What the task asks:
Return every line below in which "instance" appears.

Given entries:
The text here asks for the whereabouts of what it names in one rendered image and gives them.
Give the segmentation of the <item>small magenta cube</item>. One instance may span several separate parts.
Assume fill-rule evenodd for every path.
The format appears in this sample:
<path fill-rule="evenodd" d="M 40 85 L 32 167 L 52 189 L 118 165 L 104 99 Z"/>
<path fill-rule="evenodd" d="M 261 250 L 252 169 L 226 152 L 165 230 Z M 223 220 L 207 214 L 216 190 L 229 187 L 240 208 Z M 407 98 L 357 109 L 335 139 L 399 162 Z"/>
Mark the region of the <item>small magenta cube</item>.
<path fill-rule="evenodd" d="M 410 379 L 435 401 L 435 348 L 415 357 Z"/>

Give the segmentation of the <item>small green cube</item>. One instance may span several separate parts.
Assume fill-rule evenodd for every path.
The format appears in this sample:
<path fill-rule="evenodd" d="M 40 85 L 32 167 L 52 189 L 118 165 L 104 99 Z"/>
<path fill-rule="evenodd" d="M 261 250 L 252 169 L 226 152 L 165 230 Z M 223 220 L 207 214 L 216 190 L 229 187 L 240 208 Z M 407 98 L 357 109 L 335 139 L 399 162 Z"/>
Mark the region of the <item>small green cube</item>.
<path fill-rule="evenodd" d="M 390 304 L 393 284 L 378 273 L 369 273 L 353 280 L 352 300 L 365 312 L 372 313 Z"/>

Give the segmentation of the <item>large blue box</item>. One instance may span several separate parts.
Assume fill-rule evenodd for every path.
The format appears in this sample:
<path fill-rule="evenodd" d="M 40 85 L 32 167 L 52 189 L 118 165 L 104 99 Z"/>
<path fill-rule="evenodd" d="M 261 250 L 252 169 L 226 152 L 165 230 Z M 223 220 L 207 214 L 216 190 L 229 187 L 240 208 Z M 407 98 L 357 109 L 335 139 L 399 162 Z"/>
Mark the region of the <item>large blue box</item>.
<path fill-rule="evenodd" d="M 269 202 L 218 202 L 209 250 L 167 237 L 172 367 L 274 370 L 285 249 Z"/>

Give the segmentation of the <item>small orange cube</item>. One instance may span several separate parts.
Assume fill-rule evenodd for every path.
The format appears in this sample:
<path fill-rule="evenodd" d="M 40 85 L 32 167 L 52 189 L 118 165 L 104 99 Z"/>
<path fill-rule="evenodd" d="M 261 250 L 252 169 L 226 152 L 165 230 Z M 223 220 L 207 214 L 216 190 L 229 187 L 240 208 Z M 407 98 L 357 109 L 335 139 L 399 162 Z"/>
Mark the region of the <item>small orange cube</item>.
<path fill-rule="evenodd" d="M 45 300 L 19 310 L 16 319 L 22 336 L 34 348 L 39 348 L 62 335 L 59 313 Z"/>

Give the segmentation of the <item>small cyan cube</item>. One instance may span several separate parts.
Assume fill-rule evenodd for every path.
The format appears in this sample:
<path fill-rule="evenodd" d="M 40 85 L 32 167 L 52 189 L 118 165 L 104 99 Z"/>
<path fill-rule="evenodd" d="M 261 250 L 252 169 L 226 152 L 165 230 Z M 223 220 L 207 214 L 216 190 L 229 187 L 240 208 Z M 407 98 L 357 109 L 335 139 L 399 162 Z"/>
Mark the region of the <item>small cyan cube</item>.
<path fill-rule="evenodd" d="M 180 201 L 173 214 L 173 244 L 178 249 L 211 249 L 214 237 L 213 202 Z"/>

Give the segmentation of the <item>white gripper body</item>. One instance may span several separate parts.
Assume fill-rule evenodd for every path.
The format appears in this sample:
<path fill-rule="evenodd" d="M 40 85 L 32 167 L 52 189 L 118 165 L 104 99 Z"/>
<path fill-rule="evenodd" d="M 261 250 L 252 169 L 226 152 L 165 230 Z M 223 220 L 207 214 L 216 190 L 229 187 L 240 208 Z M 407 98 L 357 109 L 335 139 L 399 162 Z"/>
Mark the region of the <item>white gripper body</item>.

Finished task:
Give the segmentation of the <item>small magenta cube</item>. One instance may span several separate parts.
Give the segmentation of the <item>small green cube</item>. One instance may span several separate parts.
Give the segmentation of the <item>large blue box</item>. One instance may span several separate parts.
Give the segmentation of the <item>small orange cube</item>. One instance may span several separate parts.
Give the segmentation of the <item>small cyan cube</item>. One instance may span several separate parts.
Give the segmentation of the <item>white gripper body</item>. One instance may span several separate parts.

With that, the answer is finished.